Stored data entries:
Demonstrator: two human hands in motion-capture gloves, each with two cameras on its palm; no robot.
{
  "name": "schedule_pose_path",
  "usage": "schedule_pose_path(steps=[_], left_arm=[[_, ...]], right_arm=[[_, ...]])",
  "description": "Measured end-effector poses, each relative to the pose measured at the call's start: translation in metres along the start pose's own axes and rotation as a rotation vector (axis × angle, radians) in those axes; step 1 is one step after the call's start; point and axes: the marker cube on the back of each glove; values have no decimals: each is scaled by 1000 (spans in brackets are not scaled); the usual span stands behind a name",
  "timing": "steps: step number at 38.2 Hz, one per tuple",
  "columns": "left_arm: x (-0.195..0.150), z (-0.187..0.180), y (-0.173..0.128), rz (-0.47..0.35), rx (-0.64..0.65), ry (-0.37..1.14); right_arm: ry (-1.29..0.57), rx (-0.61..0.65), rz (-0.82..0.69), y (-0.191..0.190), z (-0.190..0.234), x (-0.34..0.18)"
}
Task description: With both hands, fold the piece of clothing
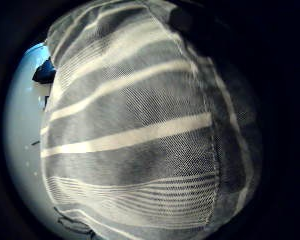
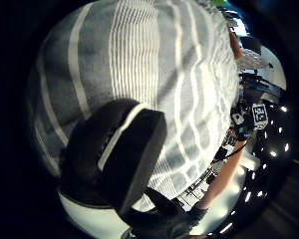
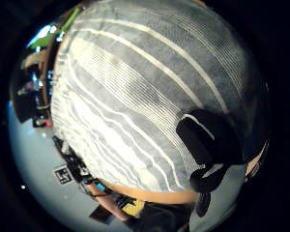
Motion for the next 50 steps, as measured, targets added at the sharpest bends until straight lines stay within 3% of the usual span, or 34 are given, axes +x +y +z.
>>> schedule_pose_path(steps=[13,17,20,24,28,30,32,37,43,50], left_arm=[[1,-5,-7,-7,3,-22],[2,-6,-2,-33,-88,-17],[5,-8,0,-27,-136,-19],[4,-11,-1,-62,-152,-38],[5,-12,-1,-56,-153,-38],[4,-13,-1,-46,-160,-30],[4,-16,-1,-40,-163,-9],[0,-31,-3,-79,-139,50],[-9,-50,0,-86,-127,13],[-20,-64,10,-107,-126,-4]], right_arm=[[-42,96,47,-3,-5,-3],[-56,71,31,-1,-4,-5],[-64,122,4,-5,-8,-7],[-46,77,22,2,-8,-7],[-47,113,49,-3,-13,-6],[-70,50,6,5,-17,-8],[-107,-7,-37,12,-25,-9],[-208,6,-107,8,-60,-15],[-235,124,-154,-64,-99,-42],[-171,164,-189,-26,-153,-84]])
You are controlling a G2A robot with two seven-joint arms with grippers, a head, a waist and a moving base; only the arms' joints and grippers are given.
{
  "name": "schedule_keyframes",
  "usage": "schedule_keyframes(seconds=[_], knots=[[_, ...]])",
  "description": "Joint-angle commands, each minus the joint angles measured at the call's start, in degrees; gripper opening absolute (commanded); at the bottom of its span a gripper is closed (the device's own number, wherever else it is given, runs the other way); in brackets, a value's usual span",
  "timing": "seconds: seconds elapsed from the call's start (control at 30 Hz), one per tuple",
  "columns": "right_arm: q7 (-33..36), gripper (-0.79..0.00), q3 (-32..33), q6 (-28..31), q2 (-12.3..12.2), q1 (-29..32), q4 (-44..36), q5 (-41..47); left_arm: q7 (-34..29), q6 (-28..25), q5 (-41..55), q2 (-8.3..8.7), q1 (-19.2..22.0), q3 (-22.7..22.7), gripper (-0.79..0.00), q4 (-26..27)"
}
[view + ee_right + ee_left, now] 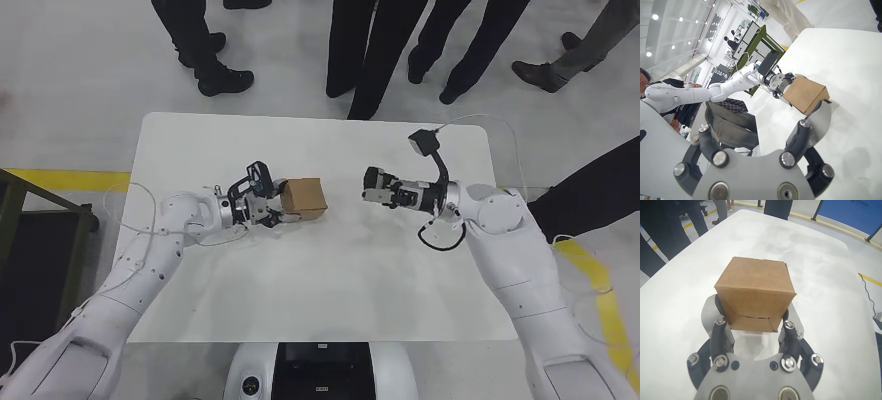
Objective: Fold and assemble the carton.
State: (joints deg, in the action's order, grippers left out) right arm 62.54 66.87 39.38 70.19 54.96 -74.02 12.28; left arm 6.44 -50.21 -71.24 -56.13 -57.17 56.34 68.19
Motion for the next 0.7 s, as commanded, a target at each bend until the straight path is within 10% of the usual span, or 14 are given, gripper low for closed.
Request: schedule_keyframes(seconds=[0.0,0.67], knots=[[-0.3,0.000,0.1,-0.1,-0.2,0.3,-0.4,-0.2,0.6,-0.1,-0.5,-0.23,0.5,-0.5,-0.062,-1.1],[-10.5,0.000,1.0,2.5,-1.3,1.9,-2.6,-12.6,6.3,-5.6,-1.2,2.25,-5.1,7.7,0.000,4.6]])
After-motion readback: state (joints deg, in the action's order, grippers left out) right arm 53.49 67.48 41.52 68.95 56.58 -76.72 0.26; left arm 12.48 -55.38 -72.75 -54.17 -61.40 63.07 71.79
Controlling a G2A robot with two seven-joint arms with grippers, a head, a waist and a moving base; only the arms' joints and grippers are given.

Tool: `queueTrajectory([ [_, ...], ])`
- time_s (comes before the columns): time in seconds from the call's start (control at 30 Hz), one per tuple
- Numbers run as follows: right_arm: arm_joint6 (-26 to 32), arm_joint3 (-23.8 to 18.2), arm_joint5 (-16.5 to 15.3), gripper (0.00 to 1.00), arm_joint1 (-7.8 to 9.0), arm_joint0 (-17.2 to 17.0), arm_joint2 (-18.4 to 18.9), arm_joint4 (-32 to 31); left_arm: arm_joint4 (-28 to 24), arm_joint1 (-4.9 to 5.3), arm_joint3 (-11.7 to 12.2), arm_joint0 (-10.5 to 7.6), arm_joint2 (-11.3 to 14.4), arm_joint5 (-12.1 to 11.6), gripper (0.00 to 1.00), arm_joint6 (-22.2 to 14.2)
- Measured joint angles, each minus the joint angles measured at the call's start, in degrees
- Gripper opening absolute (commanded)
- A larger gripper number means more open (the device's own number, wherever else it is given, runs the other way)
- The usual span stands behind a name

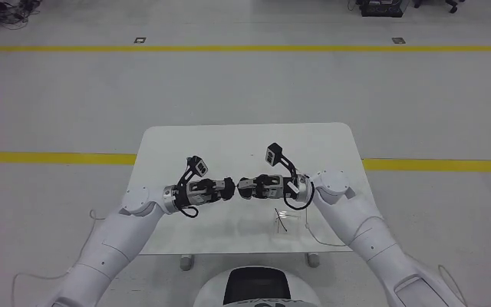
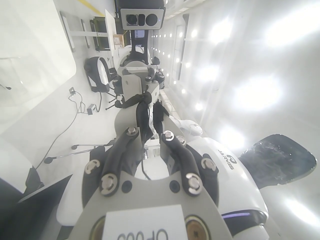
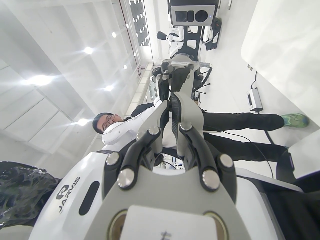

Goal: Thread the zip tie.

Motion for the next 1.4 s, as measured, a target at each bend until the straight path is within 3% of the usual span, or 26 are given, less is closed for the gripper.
queueTrajectory([
  [0.17, 0.1, 0.0, 0.0, 0.0, -0.01, 0.1, -0.3, 0.1, -0.1, -0.05, 0.0, -0.07, 0.1, 0.1, 0.1, -0.1],
  [0.33, 0.3, 0.1, 0.0, 0.0, -0.04, 0.3, -0.5, 0.2, -0.1, -0.11, 0.1, -0.16, 0.1, 0.2, 0.06, -0.3],
  [0.4, 0.3, 0.1, 0.1, 0.0, -0.04, 0.3, -0.6, 0.3, -0.1, -0.14, 0.2, -0.21, 0.2, 0.3, 0.0, -0.4],
  [0.57, 0.4, 0.2, 0.1, 0.0, -0.04, 0.4, -0.7, 0.4, 0.0, -0.21, 0.5, -0.29, 0.4, 0.4, 0.0, -0.6],
  [0.6, 0.4, 0.2, 0.1, 0.38, -0.03, 0.4, -0.8, 0.4, 0.0, -0.22, 0.5, -0.32, 0.4, 0.4, 0.0, -0.6],
  [0.63, 0.4, 0.3, 0.0, 1.0, -0.02, 0.4, -0.8, 0.5, 0.1, -0.22, 0.5, -0.34, 0.5, 0.4, 0.0, -0.7],
  [1.07, -1.8, 0.7, -0.6, 1.0, 1.25, -1.1, 4.0, 1.2, 0.0, 0.01, 0.5, -0.26, -0.5, -1.6, 0.0, -3.0],
  [1.4, -1.6, 0.5, -0.5, 1.0, 1.3, -1.2, 4.1, 1.3, -0.1, 0.0, -0.1, -0.34, -0.7, -2.1, 0.0, -3.2],
])
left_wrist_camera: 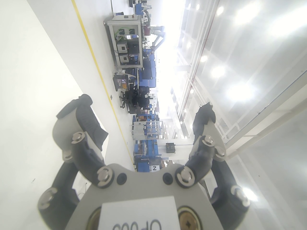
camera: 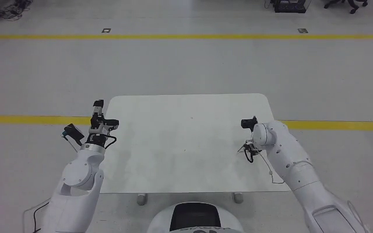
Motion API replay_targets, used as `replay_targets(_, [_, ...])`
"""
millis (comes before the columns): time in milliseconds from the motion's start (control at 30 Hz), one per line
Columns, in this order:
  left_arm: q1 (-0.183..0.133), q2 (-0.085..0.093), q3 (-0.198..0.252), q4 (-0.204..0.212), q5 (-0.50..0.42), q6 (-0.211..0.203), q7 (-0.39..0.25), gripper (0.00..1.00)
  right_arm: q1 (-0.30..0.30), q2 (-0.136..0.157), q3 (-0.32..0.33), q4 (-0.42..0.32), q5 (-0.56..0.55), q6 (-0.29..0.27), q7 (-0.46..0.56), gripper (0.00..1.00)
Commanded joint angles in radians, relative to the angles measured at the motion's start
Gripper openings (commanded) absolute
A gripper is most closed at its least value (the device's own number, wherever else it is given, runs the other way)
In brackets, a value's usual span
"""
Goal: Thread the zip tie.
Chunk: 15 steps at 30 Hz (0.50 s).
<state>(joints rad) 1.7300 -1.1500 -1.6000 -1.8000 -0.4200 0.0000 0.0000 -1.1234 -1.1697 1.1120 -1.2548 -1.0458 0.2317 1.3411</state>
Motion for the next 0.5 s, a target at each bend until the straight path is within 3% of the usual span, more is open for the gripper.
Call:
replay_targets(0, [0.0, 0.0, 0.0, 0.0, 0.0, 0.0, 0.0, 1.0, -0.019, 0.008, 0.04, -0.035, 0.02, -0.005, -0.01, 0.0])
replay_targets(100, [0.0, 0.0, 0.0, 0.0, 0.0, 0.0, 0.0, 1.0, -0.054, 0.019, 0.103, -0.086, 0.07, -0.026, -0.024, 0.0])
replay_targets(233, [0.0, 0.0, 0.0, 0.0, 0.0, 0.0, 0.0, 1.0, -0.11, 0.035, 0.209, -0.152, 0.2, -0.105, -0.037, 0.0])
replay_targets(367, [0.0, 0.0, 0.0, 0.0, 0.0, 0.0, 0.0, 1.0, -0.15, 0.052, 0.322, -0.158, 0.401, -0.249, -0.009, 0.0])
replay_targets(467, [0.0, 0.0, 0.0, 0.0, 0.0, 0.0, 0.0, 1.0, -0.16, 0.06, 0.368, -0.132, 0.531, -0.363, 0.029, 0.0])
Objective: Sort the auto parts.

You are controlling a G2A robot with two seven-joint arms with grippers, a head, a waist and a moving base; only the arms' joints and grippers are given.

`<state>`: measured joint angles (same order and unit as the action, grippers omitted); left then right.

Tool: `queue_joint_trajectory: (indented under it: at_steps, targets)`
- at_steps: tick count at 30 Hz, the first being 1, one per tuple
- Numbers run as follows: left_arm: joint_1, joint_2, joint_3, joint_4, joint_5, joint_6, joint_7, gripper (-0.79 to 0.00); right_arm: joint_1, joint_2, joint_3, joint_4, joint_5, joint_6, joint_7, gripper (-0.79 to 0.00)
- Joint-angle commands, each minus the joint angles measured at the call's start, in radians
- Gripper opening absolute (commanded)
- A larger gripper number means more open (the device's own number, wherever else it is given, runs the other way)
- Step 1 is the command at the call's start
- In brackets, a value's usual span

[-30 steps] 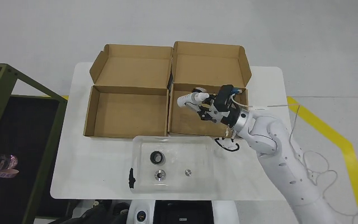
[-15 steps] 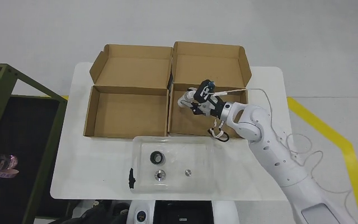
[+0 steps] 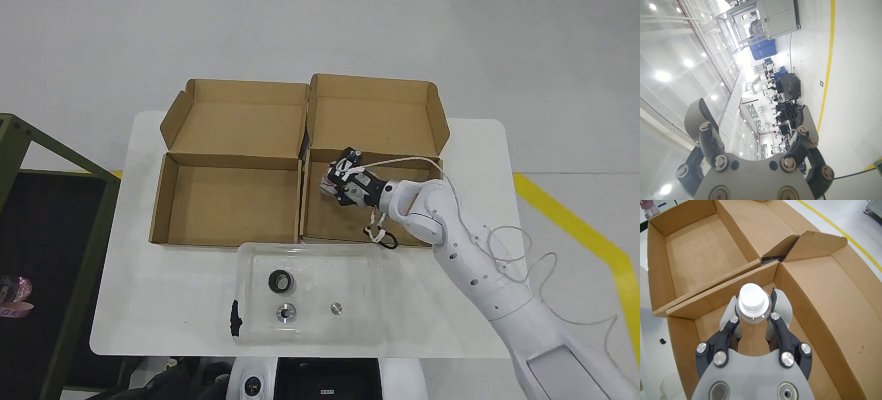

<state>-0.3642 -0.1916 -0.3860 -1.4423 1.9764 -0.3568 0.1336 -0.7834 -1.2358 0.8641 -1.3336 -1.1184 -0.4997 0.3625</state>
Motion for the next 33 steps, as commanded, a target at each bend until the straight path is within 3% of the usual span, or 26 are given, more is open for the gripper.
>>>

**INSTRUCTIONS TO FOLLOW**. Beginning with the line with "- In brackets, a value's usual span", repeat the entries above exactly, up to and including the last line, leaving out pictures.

**EXERCISE SOLUTION**.
- In brackets, a value's usual span

[-30 steps] 
[-15 steps] 
[+0 steps] 

<state>-0.3642 -0.1916 -0.3860 -1.4423 1.9764 -0.3568 0.1336 -0.7834 -1.2358 0.8641 -1.3336 -1.1184 -0.4997 0.3625</state>
Motion for the next 33 steps, as commanded, a target at each bend until the straight path is within 3% of the usual span, or 26 are given, more is open for the gripper.
>>>

The answer is now complete.